For his initiative, Smith targeted 16 counties, not taking into consideration the “shoulder counties” – those that had a metro designation or bordering a major municipal, economic-driver location.

“That all changed,” Smith said, when Utah Gov. Gary Herbert made a challenge in his State of the State address of creating 25,000 jobs in in rural counties in the Beehive State – the “genesis” of the 25k tour, Miller noted.

Smith noted that 20 entities are working on the initiative.

“The one underlying fact is there are more jobs on the Wasatch Front that can’t be filled and there are more people here than jobs,” he added. “The eventual goal would be able to make it where you can reclaim that human resource that are the kids that leave because they can’t find anything here that matches their aspirations. You have to be able to bring them back.”

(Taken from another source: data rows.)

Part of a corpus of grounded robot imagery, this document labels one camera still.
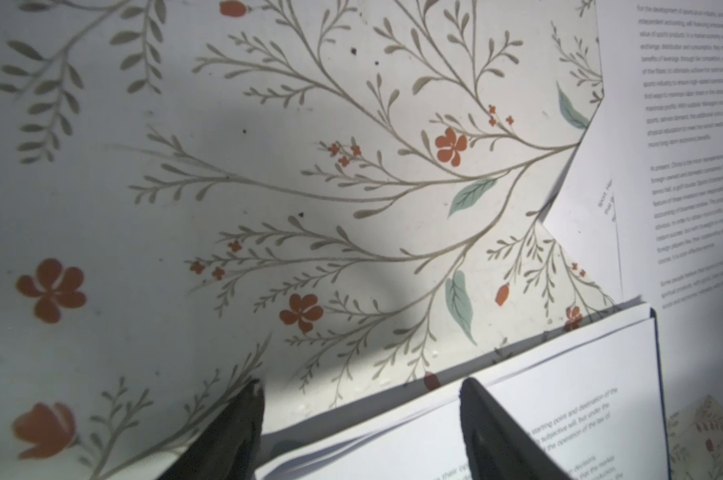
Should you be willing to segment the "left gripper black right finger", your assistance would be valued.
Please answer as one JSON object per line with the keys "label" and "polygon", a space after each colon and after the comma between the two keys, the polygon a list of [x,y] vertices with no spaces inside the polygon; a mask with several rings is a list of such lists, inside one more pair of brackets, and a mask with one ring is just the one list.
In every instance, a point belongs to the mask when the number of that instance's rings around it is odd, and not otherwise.
{"label": "left gripper black right finger", "polygon": [[467,378],[461,384],[459,417],[471,477],[569,479],[475,378]]}

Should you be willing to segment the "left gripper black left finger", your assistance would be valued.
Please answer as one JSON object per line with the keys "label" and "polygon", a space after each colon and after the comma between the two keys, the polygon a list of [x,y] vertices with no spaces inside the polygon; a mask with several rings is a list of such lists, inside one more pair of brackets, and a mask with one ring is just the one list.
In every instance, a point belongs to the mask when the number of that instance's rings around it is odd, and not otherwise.
{"label": "left gripper black left finger", "polygon": [[254,379],[158,479],[253,479],[264,414],[263,383]]}

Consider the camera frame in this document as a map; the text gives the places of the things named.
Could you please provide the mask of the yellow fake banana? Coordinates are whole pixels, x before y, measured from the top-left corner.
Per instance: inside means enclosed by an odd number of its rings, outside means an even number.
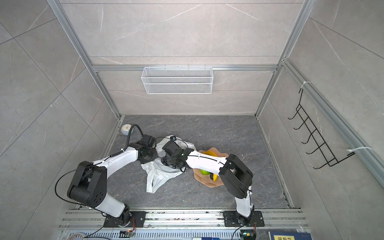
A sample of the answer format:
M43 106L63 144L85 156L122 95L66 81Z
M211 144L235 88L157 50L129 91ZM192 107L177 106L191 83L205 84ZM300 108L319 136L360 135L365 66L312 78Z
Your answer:
M212 177L213 181L215 182L218 179L218 177L219 177L218 175L213 174L213 177Z

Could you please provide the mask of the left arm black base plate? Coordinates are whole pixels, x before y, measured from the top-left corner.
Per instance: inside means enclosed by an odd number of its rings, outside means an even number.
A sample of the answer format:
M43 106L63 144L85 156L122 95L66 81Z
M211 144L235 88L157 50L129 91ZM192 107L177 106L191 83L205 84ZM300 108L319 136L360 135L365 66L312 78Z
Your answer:
M105 228L132 228L134 225L136 228L142 228L146 219L147 212L125 212L118 218L110 215L106 216L104 227Z

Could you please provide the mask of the white plastic bag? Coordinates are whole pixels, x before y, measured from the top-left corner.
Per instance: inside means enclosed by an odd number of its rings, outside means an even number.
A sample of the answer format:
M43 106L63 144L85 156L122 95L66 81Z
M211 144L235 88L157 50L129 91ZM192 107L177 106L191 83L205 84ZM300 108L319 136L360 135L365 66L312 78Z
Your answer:
M173 169L162 164L161 157L164 157L166 155L162 148L168 141L171 141L170 137L171 136L158 137L156 139L156 150L158 152L158 158L152 162L141 164L143 170L145 170L148 174L146 188L147 193L155 193L168 180L181 175L187 169ZM180 138L177 138L177 141L175 143L178 144L182 149L191 148L193 150L196 150L194 144L185 142Z

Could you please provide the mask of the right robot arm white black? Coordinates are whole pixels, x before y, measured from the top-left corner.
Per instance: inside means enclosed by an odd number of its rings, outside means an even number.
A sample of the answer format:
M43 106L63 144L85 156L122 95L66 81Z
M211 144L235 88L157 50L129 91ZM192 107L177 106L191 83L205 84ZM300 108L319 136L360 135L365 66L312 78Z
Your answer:
M191 148L182 149L173 141L167 142L163 150L166 153L164 159L169 166L204 170L219 176L236 200L234 222L246 225L251 221L254 210L251 197L254 175L236 155L214 157Z

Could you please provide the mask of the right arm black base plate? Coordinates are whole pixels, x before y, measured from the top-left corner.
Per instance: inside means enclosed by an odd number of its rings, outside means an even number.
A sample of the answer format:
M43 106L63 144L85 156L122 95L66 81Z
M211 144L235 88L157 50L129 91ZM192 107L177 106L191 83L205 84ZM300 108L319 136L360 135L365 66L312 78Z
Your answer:
M225 227L264 227L264 217L260 211L251 211L249 217L244 217L236 211L224 211Z

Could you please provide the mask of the green fake round fruit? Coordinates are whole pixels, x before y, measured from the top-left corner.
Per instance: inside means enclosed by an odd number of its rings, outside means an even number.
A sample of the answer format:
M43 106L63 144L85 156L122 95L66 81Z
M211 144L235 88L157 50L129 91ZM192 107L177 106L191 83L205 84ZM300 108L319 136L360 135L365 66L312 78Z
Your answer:
M208 176L208 175L211 174L210 172L205 171L205 170L200 170L200 173L201 173L202 175L205 175L205 176Z

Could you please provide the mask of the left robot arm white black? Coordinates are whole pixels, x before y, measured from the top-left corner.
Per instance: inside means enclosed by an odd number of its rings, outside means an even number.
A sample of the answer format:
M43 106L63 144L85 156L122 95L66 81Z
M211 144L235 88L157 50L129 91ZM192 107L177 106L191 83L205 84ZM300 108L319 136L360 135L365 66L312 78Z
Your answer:
M132 221L128 205L107 193L108 178L124 166L139 161L141 164L158 157L156 139L143 135L109 157L94 162L83 161L78 165L67 191L67 196L82 205L105 214L112 224L126 227Z

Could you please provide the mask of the yellow fake lemon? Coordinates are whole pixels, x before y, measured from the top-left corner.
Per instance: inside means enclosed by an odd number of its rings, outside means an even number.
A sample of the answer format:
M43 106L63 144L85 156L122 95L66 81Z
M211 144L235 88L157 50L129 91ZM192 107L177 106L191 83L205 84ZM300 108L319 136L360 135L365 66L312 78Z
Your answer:
M205 151L205 152L202 152L202 154L212 156L212 157L217 157L217 154L213 151Z

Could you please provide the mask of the pink shell-shaped bowl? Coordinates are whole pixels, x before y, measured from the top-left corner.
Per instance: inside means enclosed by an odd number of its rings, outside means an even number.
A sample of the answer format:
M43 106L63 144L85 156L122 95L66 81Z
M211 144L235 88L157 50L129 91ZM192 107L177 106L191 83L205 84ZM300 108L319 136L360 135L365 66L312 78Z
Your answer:
M227 158L229 156L227 153L219 152L216 148L210 148L207 151L215 152L218 157L225 157L225 158ZM202 175L200 173L199 169L193 169L193 172L194 172L195 179L197 181L199 181L200 183L206 185L209 188L216 188L216 187L222 186L224 184L220 177L218 177L218 179L214 182L211 179L210 175L208 175L208 176Z

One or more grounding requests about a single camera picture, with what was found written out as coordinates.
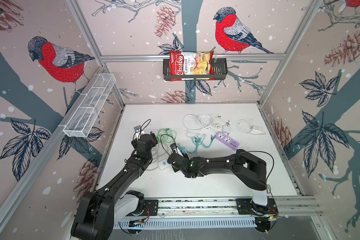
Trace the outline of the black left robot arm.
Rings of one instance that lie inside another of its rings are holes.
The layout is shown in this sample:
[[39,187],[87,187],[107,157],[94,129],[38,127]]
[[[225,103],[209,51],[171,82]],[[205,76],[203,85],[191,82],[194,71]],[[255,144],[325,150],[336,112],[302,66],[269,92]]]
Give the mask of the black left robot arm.
[[82,196],[71,236],[80,240],[107,240],[110,237],[115,225],[115,203],[151,164],[152,149],[157,144],[153,132],[132,140],[134,151],[122,170],[99,190]]

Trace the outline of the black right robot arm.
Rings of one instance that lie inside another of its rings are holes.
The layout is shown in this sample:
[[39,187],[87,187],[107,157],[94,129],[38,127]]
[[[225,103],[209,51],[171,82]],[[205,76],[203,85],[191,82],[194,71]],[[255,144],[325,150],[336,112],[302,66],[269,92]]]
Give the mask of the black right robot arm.
[[191,179],[211,174],[233,174],[254,191],[254,205],[268,205],[267,163],[251,151],[238,149],[235,154],[226,157],[191,159],[173,151],[168,163],[175,172],[181,171],[186,178]]

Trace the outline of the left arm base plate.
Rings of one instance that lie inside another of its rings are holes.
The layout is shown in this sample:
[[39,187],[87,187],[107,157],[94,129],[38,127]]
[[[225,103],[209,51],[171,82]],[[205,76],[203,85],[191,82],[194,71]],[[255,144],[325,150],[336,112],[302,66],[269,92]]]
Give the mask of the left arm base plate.
[[157,216],[159,201],[144,200],[141,201],[136,197],[123,198],[116,202],[114,207],[114,217],[147,217]]

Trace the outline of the white blue power strip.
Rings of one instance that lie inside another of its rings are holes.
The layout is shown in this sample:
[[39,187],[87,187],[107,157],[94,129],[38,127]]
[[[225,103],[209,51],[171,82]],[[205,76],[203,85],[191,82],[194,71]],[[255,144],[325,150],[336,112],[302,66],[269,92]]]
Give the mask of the white blue power strip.
[[168,159],[164,159],[158,162],[158,167],[160,171],[164,171],[171,167],[171,165],[168,163]]

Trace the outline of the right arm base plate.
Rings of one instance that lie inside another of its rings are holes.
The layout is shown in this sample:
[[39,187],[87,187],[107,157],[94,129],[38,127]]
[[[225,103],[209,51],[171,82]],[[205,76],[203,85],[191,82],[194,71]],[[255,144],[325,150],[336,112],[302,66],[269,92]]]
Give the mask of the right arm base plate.
[[240,215],[277,216],[279,214],[275,199],[268,198],[266,206],[257,205],[250,198],[236,199],[237,210]]

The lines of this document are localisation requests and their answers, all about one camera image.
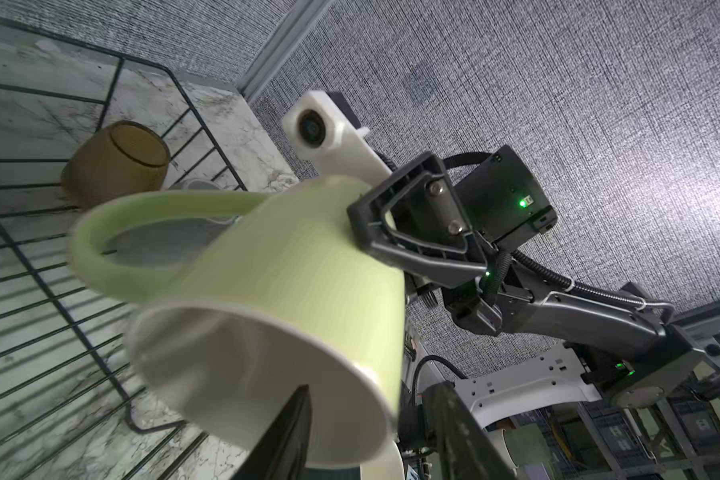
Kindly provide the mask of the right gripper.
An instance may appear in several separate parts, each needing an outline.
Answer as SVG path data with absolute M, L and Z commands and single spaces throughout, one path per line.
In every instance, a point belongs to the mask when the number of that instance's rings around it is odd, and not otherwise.
M 431 152 L 397 169 L 347 208 L 359 248 L 440 291 L 451 320 L 496 336 L 500 310 L 487 296 L 493 276 L 443 161 Z

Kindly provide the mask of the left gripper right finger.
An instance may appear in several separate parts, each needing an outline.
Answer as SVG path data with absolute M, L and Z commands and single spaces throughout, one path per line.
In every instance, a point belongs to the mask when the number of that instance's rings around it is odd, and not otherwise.
M 443 479 L 515 479 L 453 386 L 427 388 L 422 405 L 426 439 L 440 457 Z

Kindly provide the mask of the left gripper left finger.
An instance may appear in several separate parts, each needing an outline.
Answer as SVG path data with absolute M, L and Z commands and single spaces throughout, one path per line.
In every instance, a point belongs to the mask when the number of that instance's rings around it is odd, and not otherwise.
M 312 425 L 309 387 L 296 388 L 232 479 L 300 479 Z

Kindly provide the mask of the light green mug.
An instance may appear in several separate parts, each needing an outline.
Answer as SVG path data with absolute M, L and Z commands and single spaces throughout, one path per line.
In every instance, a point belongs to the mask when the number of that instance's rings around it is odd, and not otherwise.
M 68 240 L 75 275 L 129 303 L 123 344 L 166 406 L 245 450 L 307 386 L 306 462 L 343 469 L 393 438 L 400 395 L 404 277 L 360 250 L 347 209 L 369 191 L 325 176 L 273 193 L 150 192 L 102 204 Z M 233 218 L 197 258 L 165 268 L 115 263 L 109 241 L 167 220 Z

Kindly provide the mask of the grey mug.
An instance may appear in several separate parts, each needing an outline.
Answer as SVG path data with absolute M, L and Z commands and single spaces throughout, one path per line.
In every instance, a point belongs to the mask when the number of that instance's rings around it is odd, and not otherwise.
M 132 228 L 106 247 L 121 265 L 163 268 L 197 258 L 239 216 L 168 220 Z

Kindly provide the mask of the black wire dish rack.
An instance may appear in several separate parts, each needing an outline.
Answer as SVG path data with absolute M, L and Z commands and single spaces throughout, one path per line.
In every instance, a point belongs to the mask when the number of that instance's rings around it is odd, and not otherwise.
M 245 189 L 218 140 L 237 106 L 157 64 L 0 19 L 0 479 L 226 479 L 242 460 L 133 372 L 130 306 L 68 268 L 81 210 L 61 185 L 81 144 L 128 120 L 166 143 L 167 185 Z

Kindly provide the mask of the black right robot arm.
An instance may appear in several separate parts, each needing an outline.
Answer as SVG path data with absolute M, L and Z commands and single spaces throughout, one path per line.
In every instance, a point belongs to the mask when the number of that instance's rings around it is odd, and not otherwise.
M 678 388 L 702 400 L 720 395 L 719 377 L 692 380 L 712 353 L 674 323 L 670 303 L 633 284 L 588 285 L 522 252 L 558 216 L 509 146 L 424 153 L 347 213 L 361 249 L 404 271 L 414 293 L 443 305 L 456 326 L 563 340 L 583 359 L 585 382 L 615 406 L 649 406 Z

Smith, Ursenbach, County Commissioner Jake Mellor, Betts and others spoke Tuesday in downtown Salt Lake City in a panel discussion about the employment divide between the Wasatch Front and rural Utah.

Cox on Carbon County

“I think light manufacturing could do well here,” Cox said. He pulled out lively, colorful socks made in Logan in an effort to show that exciting products are being manufactured beyond Utah’s urban regions.

“We have the workforce ready to go,” he said. “They’re hard workers, they’re educated and they can do this stuff.”

Cox and Miller came to USU Eastern’s Jennifer Leavitt Student Center Aug. 9 as part of the duo’s visit to the counties.

Cox described Carbon County as a “poster child” for an “old economy” and what happens when economic change hits a county “hard and fast.” He said that the county would continue to experience an economic downturn as it related to natural gas. He commented that many locals commute to Utah County for work.

“That’s not a good way to live your life,” he said.

But he added that he has specifically mentioned the county to manufacturing employers as a “magical place” because of the area’s inexpensive land and power – and the workforce is willing to work hard.
Cox, who noted that he is from rural Sanpete County, lauded the county for its telecommunications infrastructure, pointing out that many jobs for high-tech companies can be filled from home. He opined that the loves the county’s “entrepreneurial spirit.”

“Carbon County isn’t for everybody, but it is for somebody,” he said. “We can do sophisticated stuff here. It’s just a change of mindset and people realizing there’s a great workforce.”